**What is required:** Search the records below for the word "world". Pull out each line that has it.

**Extracted data entries:**
-------------------------

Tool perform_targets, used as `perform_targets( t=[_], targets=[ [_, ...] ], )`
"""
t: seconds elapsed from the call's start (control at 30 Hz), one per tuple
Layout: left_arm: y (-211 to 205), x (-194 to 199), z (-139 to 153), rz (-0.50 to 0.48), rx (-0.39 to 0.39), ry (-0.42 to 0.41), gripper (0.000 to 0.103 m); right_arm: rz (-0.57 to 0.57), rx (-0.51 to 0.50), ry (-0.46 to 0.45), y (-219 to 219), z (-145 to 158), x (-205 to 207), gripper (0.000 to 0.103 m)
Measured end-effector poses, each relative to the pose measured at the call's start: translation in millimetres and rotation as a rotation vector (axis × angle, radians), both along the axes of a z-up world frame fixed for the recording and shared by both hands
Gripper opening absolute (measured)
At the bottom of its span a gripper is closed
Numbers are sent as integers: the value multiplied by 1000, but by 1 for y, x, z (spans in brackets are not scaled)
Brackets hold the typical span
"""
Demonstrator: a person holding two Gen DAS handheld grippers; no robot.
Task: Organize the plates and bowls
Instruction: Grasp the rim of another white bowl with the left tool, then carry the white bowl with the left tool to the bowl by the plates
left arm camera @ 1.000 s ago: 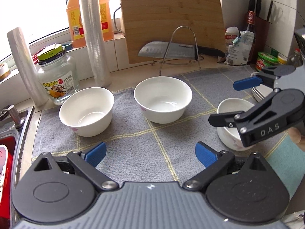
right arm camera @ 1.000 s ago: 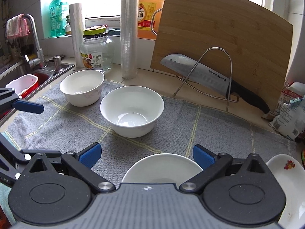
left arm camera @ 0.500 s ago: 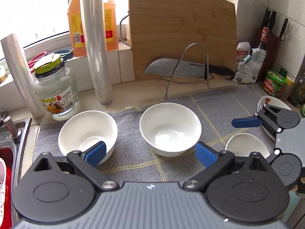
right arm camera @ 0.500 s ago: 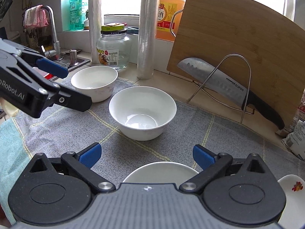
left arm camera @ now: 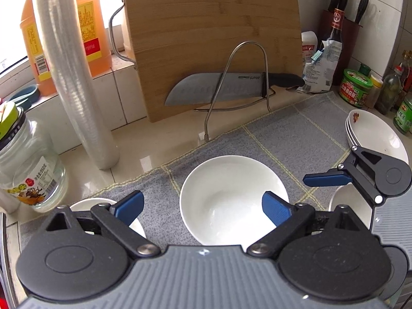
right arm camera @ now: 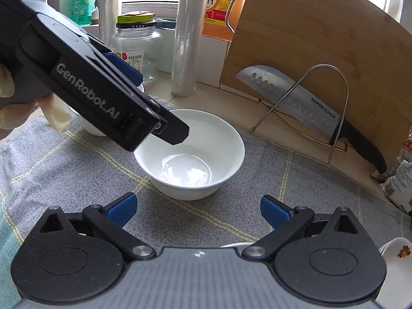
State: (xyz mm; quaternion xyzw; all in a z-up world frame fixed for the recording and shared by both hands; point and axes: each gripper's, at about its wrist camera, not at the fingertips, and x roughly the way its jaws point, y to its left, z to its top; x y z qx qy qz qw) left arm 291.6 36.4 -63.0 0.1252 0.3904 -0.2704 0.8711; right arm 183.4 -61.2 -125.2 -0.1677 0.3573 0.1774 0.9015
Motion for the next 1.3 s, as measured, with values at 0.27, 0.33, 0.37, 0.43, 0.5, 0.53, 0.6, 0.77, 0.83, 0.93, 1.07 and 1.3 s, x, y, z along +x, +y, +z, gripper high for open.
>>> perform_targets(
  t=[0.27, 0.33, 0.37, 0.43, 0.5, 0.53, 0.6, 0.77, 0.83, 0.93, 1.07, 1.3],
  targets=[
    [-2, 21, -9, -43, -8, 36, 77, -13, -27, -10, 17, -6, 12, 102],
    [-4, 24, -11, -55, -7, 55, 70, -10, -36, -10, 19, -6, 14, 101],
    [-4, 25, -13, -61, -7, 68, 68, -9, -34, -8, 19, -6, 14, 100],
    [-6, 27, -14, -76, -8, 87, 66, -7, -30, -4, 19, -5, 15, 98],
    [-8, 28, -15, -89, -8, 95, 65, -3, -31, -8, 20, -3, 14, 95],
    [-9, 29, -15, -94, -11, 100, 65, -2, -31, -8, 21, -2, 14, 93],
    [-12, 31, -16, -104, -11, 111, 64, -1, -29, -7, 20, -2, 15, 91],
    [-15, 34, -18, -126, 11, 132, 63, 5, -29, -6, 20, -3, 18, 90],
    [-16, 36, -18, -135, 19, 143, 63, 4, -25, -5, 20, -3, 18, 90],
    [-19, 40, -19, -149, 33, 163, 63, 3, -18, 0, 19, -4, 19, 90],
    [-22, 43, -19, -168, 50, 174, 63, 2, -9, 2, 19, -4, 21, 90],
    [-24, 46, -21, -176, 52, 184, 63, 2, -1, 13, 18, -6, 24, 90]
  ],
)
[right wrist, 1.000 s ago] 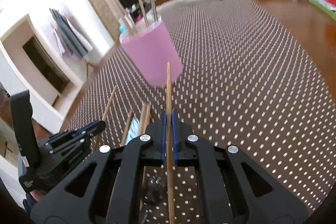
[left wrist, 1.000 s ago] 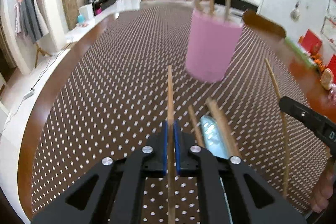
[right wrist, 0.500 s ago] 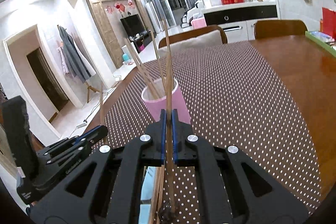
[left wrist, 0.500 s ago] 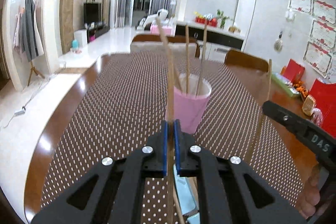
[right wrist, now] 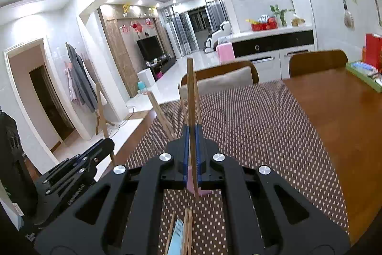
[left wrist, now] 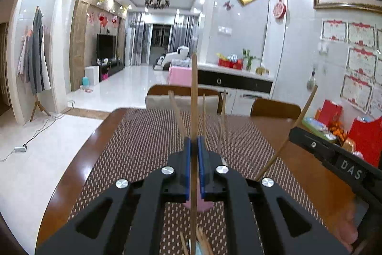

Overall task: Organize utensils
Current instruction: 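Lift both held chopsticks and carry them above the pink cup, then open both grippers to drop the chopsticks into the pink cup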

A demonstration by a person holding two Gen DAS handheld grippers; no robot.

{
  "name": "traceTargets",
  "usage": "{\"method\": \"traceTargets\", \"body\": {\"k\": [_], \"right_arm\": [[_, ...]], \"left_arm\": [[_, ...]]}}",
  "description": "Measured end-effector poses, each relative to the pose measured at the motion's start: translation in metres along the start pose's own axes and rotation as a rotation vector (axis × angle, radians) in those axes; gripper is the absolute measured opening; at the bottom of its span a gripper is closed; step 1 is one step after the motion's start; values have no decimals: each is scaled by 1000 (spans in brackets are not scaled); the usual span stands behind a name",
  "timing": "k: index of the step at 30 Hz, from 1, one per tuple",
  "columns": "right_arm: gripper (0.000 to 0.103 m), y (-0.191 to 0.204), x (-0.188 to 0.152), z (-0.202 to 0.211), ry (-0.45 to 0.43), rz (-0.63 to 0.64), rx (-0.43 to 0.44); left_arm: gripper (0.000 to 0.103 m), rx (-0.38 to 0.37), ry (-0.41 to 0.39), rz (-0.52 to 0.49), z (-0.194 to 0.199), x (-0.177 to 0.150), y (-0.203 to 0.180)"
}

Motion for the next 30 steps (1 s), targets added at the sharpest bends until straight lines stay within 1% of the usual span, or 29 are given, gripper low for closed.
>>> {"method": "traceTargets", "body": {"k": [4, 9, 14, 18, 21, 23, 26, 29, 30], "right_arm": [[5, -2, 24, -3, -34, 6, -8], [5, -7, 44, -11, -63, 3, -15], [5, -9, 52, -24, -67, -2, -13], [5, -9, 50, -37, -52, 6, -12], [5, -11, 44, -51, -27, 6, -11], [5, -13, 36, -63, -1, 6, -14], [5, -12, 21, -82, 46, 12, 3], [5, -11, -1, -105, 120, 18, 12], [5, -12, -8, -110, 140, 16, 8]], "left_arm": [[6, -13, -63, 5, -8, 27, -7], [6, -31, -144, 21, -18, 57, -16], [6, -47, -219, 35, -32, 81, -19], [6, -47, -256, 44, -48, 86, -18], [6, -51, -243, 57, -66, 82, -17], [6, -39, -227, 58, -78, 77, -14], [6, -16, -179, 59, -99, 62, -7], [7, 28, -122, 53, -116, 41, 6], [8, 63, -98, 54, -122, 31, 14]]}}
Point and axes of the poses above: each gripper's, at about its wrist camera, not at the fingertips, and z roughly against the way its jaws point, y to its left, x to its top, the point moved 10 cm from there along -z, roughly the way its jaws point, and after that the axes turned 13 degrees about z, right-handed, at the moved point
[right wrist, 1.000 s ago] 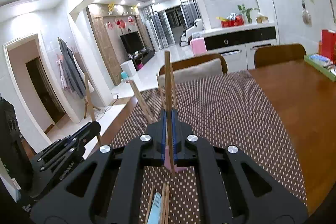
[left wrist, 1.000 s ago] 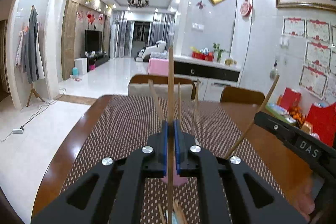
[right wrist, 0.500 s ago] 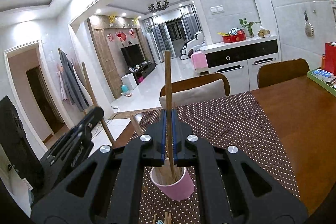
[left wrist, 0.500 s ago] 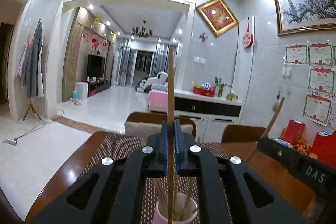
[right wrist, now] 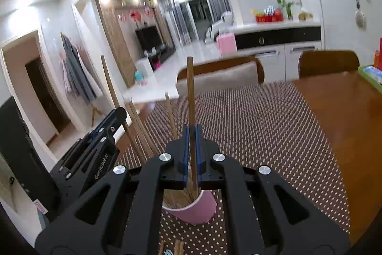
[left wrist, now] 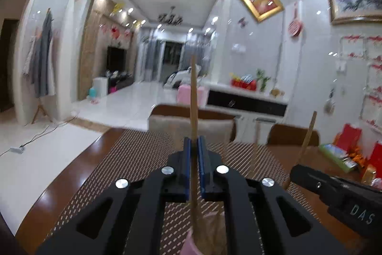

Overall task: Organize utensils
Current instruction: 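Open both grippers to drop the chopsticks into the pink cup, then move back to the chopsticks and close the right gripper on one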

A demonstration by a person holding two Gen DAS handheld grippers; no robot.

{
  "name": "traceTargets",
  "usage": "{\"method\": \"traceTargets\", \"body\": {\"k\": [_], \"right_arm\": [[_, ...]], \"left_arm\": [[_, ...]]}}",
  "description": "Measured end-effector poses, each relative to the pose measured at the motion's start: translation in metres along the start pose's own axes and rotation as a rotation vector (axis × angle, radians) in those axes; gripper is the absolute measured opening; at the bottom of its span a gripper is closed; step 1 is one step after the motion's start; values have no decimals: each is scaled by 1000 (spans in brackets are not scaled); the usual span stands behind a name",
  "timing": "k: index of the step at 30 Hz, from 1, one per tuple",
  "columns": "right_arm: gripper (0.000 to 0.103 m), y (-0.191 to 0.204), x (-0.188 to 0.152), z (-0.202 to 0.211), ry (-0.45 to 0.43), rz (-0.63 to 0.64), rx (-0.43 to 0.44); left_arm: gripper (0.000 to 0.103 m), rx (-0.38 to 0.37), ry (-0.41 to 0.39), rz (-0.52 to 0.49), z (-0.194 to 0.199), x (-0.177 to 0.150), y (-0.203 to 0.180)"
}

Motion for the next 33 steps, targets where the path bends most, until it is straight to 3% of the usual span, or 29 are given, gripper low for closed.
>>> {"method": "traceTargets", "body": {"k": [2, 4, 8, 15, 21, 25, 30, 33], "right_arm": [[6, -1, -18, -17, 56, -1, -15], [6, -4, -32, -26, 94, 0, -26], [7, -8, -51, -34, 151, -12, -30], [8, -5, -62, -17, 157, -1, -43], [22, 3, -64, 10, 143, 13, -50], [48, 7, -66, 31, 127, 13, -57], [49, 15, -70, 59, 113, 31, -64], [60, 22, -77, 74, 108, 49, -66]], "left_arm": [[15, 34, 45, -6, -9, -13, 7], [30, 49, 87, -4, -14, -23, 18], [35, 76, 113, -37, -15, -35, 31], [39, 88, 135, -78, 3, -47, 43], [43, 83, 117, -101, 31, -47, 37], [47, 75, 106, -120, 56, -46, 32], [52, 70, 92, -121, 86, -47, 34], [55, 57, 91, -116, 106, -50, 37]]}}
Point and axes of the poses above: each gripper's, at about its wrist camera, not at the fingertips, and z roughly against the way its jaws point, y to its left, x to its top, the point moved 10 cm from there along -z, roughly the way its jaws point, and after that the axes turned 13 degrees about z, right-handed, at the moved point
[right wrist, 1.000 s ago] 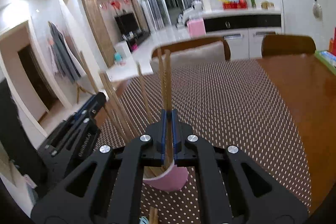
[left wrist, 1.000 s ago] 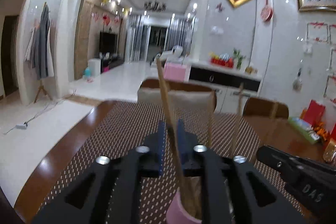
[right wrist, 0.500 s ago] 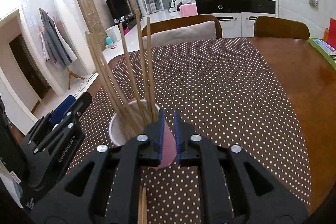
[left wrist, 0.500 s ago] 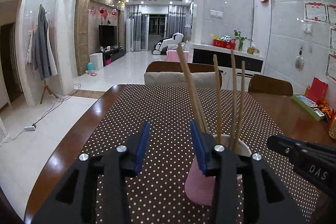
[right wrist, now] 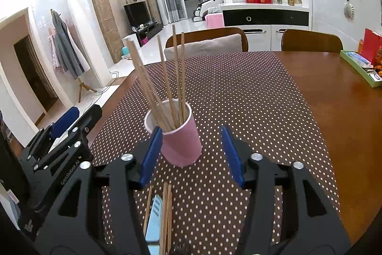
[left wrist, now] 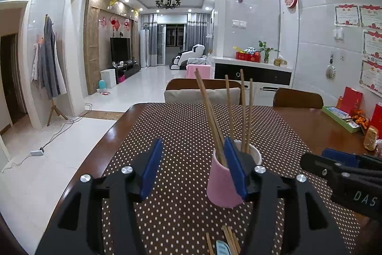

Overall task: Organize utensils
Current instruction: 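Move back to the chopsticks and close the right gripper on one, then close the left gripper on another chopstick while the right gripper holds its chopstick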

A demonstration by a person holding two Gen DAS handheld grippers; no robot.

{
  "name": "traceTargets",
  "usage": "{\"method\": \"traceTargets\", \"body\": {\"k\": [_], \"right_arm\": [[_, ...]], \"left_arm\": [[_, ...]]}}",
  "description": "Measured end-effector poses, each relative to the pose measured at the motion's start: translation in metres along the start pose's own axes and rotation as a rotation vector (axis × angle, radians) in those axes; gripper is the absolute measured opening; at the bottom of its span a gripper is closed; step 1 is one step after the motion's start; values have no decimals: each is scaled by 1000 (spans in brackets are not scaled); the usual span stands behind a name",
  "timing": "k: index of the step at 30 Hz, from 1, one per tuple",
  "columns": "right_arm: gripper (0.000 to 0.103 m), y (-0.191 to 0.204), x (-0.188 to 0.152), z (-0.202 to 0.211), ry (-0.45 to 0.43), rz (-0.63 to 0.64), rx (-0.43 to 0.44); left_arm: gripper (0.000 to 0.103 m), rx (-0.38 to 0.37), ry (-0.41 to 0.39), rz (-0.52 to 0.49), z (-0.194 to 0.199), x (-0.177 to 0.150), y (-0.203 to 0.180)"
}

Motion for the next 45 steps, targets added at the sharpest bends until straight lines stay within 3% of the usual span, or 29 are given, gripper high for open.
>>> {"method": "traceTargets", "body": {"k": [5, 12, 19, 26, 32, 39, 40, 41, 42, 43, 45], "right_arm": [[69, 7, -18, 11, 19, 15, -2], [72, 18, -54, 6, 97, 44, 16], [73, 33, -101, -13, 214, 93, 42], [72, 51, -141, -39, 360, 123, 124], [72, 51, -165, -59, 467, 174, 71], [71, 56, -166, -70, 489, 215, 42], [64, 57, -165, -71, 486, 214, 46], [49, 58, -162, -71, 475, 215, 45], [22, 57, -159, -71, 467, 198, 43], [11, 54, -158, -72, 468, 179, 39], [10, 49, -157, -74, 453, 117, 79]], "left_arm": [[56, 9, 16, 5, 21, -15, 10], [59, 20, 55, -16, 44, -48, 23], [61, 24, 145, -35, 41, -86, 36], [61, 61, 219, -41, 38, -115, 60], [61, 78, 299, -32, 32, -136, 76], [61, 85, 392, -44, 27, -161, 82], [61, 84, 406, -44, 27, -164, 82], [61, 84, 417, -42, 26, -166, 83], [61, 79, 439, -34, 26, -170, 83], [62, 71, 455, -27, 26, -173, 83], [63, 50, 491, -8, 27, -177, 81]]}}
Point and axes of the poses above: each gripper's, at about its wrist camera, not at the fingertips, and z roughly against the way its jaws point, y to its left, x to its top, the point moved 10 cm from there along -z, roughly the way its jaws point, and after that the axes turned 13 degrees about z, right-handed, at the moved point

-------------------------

**Task output:**
Measured end-effector poses, each relative to the pose measured at the call's start: translation in millimetres and rotation as a rotation vector (axis × angle, radians), both along the axes of a z-up world frame fixed for the recording and shared by both hands
State: (xyz mm; quaternion xyzw; all in a z-up world frame fixed for the recording and shared by both hands; point and axes: each gripper's, at about its wrist camera, not at the fingertips, and x roughly the way its jaws point, y to its left, z to its top; x y z qx qy qz qw) left arm 291.6 36.4 -63.0 0.1252 0.3904 -0.2704 0.8711; right arm 183.4 -61.2 -125.2 -0.1677 0.3573 0.1774 0.9015

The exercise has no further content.